WHAT THE EXERCISE ASKS:
Please give the listing again, word for word, with nothing left out.

GIVEN MATERIAL:
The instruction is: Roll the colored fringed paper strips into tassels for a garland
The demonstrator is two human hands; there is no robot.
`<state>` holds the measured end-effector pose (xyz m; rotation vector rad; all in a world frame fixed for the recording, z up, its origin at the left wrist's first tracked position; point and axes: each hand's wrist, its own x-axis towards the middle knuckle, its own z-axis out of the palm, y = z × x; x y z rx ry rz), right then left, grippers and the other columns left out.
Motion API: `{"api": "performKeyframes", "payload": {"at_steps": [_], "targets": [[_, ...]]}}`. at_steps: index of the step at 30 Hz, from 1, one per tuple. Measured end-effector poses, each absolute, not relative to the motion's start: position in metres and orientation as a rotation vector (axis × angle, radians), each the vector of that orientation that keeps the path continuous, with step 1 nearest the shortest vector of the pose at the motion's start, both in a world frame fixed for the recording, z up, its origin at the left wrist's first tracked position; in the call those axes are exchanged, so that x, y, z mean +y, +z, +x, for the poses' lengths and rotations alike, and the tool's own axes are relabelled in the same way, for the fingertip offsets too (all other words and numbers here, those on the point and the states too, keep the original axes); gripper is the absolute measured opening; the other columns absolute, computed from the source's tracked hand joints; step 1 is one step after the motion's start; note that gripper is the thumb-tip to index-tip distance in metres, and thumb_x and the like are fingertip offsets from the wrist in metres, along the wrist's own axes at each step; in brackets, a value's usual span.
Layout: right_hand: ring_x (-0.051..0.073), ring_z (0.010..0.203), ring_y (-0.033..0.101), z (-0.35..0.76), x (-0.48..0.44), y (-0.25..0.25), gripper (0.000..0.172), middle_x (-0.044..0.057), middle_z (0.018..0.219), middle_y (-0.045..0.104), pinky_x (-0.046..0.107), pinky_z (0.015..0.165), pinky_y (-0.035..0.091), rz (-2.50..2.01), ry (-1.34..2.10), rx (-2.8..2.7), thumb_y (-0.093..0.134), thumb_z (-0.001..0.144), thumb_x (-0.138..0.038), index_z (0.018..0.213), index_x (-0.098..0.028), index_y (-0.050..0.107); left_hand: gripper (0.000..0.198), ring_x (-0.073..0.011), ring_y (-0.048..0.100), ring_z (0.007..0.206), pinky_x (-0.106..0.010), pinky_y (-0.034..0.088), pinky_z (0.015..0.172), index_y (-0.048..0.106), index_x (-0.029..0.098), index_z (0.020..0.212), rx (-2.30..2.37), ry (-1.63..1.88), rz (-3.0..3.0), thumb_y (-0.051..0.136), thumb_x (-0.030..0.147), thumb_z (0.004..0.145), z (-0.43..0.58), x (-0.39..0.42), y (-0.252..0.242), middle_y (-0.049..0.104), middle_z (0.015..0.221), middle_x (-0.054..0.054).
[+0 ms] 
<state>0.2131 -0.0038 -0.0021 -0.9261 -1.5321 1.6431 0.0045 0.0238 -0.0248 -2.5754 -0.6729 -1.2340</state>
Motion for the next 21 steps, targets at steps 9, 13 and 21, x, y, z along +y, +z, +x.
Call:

SOLUTION BELOW:
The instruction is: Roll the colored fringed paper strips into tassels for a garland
The demonstrator is two human hands; there is no robot.
`<state>` holds the measured end-effector pose (xyz m; rotation vector rad; all in a world frame fixed for the recording, z up, its origin at the left wrist's first tracked position; point and axes: each hand's wrist, its own x-axis towards the middle knuckle, its own z-axis out of the palm, y = z × x; x y z rx ry rz), right then left, grippers and the other columns left out.
Motion API: `{"api": "performKeyframes", "payload": {"at_steps": [_], "targets": [[_, ...]]}}`. at_steps: index of the step at 30 Hz, from 1, one per tuple. Measured end-effector poses, each absolute, not relative to the motion's start: position in metres and orientation as a rotation vector (axis × angle, radians), each the vector of that orientation that keeps the path continuous, with step 1 nearest the shortest vector of the pose at the motion's start, both in a world frame fixed for the recording, z up, its origin at the left wrist's first tracked position; in the call those axes are exchanged, so that x, y, z mean +y, +z, +x, for the poses' lengths and rotations alike, and the tool's own axes are relabelled in the same way, for the fingertip offsets too (all other words and numbers here, those on the point and the states too, keep the original axes); gripper is the absolute measured opening; the other columns absolute, computed from the source's tracked hand joints; step 1 is one step after the motion's start; note that gripper is the thumb-tip to index-tip distance in metres, and thumb_x and the like are fingertip offsets from the wrist in metres, along the wrist's own axes at each step; in brackets, a value's usual span.
Layout: right_hand: ring_x (-0.051..0.073), ring_z (0.010..0.203), ring_y (-0.033..0.101), z (-0.35..0.76), x (-0.48..0.44), y (-0.25..0.25), gripper (0.000..0.172), middle_x (-0.044..0.057), middle_z (0.018..0.219), middle_y (-0.045..0.104), pinky_x (-0.046..0.107), pinky_z (0.015..0.165), pinky_y (-0.035..0.091), rz (-2.50..2.01), ry (-1.34..2.10), rx (-2.8..2.7), thumb_y (-0.093..0.134), thumb_z (-0.001..0.144), thumb_x (-0.138..0.038), index_z (0.018..0.213), index_x (-0.098..0.028), index_y (-0.050..0.107); left_hand: gripper (0.000..0.198), ring_x (-0.073..0.011), ring_y (-0.048..0.100), ring_z (0.007..0.206), pinky_x (-0.106..0.010), pinky_y (-0.034..0.088), pinky_z (0.015..0.172), index_y (-0.048..0.106), index_x (-0.029..0.098), index_z (0.020..0.212), rx (-2.30..2.37), ry (-1.63..1.88), rz (-3.0..3.0), thumb_y (-0.051..0.136), thumb_x (-0.030..0.147), thumb_z (0.004..0.145), z (-0.43..0.58), x (-0.39..0.42), y (-0.252..0.242), middle_y (-0.049..0.104), middle_z (0.015..0.221), middle_x (-0.054..0.054).
[+0 ms] 
<state>0.2131 -0.0038 -0.0021 -0.9261 -1.5321 1.6431 0.0045 0.0238 -0.0248 -2.5754 -0.6729 -1.2340</state>
Motion for the next 21 steps, targets at steps 9, 13 and 21, x, y, z along +y, +z, +x.
Call:

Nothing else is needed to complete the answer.